§ **ABOUT THIS TASK**
Within the records below, find each line with the word "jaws" and copy it out.

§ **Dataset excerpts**
+---+

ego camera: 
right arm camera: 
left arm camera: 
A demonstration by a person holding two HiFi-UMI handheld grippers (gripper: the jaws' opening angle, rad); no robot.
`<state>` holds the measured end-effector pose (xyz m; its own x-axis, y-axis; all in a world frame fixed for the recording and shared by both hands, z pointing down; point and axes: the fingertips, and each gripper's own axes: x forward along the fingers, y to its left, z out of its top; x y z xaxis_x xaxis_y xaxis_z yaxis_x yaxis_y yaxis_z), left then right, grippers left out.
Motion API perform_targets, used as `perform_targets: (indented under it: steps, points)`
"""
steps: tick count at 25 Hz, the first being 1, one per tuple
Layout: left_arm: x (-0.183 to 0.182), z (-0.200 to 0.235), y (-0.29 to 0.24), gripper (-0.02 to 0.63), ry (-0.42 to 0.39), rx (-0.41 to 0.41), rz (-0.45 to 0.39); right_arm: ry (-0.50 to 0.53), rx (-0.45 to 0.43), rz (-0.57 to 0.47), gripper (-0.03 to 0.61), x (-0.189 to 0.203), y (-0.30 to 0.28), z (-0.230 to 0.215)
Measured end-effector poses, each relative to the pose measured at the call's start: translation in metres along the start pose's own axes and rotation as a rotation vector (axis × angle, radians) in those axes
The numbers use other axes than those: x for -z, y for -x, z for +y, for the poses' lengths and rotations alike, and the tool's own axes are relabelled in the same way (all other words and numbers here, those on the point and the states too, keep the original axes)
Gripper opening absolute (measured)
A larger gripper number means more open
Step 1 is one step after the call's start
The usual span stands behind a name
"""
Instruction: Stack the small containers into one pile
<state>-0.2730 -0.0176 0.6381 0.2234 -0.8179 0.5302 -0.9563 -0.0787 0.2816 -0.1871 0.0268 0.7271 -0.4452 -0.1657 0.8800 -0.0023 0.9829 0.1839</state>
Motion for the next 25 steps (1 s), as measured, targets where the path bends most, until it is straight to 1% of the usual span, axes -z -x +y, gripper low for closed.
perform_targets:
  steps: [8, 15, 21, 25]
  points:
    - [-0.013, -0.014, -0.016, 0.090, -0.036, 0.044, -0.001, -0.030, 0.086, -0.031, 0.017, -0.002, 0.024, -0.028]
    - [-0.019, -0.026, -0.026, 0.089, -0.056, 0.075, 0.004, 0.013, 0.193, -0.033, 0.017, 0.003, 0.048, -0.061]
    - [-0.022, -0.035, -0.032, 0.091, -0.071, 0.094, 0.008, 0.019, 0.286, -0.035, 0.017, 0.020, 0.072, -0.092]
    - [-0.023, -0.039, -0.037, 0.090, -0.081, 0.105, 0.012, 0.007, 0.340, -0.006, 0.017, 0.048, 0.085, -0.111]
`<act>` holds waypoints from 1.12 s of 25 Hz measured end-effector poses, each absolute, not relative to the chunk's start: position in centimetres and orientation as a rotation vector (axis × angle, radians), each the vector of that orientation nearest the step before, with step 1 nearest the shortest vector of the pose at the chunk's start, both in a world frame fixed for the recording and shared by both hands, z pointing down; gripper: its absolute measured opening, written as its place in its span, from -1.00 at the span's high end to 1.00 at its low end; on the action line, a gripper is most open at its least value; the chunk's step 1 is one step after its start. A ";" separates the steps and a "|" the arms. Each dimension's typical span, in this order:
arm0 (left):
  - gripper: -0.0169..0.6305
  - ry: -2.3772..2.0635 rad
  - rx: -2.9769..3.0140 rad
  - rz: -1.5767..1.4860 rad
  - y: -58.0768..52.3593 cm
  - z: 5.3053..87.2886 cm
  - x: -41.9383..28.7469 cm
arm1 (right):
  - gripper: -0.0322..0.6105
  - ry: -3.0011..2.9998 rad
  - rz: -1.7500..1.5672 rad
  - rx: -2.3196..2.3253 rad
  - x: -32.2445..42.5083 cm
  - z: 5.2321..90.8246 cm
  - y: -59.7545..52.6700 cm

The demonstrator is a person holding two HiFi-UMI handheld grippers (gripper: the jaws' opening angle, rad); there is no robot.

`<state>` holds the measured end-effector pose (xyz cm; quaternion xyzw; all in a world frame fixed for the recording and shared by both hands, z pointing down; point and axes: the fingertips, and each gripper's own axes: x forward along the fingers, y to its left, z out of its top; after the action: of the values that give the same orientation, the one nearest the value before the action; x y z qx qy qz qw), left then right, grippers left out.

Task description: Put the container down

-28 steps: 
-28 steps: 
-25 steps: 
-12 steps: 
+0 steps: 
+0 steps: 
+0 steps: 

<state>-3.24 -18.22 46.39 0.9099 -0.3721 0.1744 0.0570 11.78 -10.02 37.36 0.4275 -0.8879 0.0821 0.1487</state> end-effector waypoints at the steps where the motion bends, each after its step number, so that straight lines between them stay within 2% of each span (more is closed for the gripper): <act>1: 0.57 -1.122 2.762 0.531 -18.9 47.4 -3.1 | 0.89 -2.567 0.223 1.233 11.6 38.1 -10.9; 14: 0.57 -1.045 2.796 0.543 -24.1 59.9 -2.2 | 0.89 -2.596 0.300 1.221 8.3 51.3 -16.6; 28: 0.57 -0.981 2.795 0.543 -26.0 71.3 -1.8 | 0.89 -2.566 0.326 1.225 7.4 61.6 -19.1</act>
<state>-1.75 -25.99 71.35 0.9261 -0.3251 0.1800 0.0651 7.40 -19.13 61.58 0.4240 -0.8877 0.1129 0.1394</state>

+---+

§ **ANSWER SPACE**
A demonstration by a person holding two HiFi-UMI handheld grippers (gripper: the jaws' opening angle, rad); no robot.
The demonstrator is a person holding two HiFi-UMI handheld grippers (gripper: the jaws' opening angle, rad); there is no robot.

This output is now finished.